### THE PROBLEM
Transcribe the listing below word for word but skip its images.

-----

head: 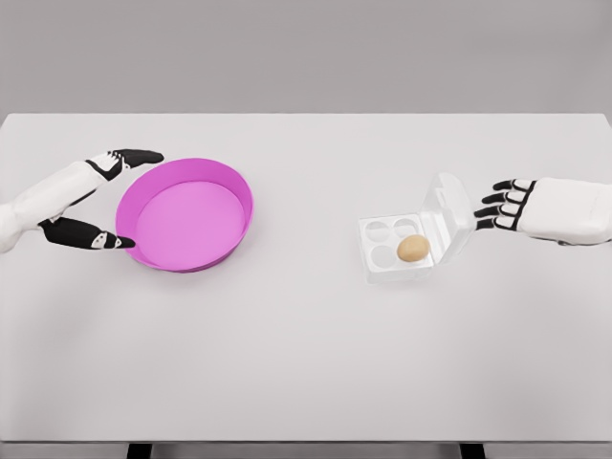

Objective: Pack egg into the box and close the box lid

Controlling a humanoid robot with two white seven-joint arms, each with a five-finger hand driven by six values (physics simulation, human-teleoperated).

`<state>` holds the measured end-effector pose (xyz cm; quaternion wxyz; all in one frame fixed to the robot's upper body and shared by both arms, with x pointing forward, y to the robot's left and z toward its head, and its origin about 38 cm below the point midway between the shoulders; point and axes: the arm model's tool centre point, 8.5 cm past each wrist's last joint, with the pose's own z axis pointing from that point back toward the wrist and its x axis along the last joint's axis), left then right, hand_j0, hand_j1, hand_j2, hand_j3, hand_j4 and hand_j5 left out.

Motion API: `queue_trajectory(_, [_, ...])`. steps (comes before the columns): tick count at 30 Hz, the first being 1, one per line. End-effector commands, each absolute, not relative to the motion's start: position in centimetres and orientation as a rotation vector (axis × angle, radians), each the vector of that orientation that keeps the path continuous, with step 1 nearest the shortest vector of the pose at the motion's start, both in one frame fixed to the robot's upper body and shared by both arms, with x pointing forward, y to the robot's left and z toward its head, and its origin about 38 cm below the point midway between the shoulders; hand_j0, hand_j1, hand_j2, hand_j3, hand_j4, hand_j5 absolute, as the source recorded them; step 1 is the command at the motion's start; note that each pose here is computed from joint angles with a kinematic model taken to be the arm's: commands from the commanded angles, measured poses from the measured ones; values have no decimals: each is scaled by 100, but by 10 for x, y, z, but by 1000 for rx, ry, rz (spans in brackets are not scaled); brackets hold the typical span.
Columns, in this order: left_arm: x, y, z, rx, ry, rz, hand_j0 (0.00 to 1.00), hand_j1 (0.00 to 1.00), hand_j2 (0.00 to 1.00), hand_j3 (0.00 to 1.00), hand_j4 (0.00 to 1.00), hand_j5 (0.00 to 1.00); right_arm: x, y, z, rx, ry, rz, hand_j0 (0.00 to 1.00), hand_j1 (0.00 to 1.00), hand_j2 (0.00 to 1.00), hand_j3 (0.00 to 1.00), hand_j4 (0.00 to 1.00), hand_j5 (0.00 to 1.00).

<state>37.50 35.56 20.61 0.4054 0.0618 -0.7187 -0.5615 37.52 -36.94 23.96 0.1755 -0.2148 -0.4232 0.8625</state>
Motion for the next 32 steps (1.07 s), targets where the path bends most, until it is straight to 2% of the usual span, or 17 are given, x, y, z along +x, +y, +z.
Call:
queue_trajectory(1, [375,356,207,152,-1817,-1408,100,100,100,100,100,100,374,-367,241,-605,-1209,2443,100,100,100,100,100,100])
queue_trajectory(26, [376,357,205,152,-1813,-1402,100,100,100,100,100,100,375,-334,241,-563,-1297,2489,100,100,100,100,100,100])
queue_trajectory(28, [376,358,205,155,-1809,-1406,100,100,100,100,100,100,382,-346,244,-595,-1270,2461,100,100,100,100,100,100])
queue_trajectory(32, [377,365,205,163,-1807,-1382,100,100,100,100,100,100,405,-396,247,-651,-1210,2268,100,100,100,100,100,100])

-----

### SOLUTION FOR THIS TASK
head: 

Objective: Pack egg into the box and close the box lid

Controlling a humanoid robot with two white seven-joint arms, each with a five-finger hand driven by six values (physics simulation, human-teleoperated).

`<state>` holds the measured end-effector pose (xyz cm; quaternion wxyz; all in one frame fixed to the robot's upper body and shared by both arms, with x pointing forward, y to the robot's left and z toward its head, and its origin about 38 cm below the point midway between the shoulders; point and axes: the arm model's tool centre point, 8.5 cm past each wrist's last joint, with the pose's own z axis pointing from that point back toward the wrist and its x axis along the last joint's axis), left then right, hand_j0, hand_j1, hand_j2, hand_j3, hand_j4 and hand_j5 left out.

Motion API: `queue_trajectory(_, [_, ...])`. steps (comes before the columns): tick count at 30 Hz, the first being 1, one per line. End-effector commands, each absolute, not relative to the motion's start: position in centimetres and orientation as a rotation vector (axis × angle, radians), each the vector of that orientation that keeps the path continuous, with step 1 nearest the shortest vector of the pose at the motion's start, both in one frame fixed to the robot's upper body and shared by both arms, with x pointing forward, y to the robot's left and z toward its head, and its origin about 38 cm below the point midway between the shoulders; hand_j0, hand_j1, hand_j2, hand_j3, hand_j4, hand_j5 absolute, as the source recorded them; step 1 is the command at the motion's start; note that each pose here is computed from joint angles with a kinematic model taken to be the arm's: commands from the commanded angles, measured poses from the measured ones; values have no decimals: each is scaled by 100, but by 10 for x, y, z, but by 1000 for rx, ry, rz (spans in brackets are not scaled); brackets hold the typical span.
Columns, in this order: left_arm: x, y, z, rx, ry, rz, hand_j0 (0.00 to 1.00), hand_j1 (0.00 to 1.00), hand_j2 (0.00 to 1.00), hand_j3 (0.00 to 1.00), hand_j4 (0.00 to 1.00), hand_j5 (0.00 to 1.00); right_arm: x, y, z, rx, ry, rz, hand_j0 (0.00 to 1.00), hand_j1 (0.00 to 1.00), hand_j2 (0.00 to 1.00), hand_j3 (0.00 to 1.00), hand_j4 (0.00 to 1.00), hand_j5 (0.00 to 1.00).

<state>37.50 35.56 20.61 0.4054 0.0618 -0.7187 -0.5615 37.52 -36.94 23.96 0.1755 -0.2148 -0.4232 0.8625</state>
Motion for the next 32 steps (1.07 s), targets where the path bends most, until it is straight to 2% of the usual span, or 17 are given, x, y, z along +x, +y, +z.
Call:
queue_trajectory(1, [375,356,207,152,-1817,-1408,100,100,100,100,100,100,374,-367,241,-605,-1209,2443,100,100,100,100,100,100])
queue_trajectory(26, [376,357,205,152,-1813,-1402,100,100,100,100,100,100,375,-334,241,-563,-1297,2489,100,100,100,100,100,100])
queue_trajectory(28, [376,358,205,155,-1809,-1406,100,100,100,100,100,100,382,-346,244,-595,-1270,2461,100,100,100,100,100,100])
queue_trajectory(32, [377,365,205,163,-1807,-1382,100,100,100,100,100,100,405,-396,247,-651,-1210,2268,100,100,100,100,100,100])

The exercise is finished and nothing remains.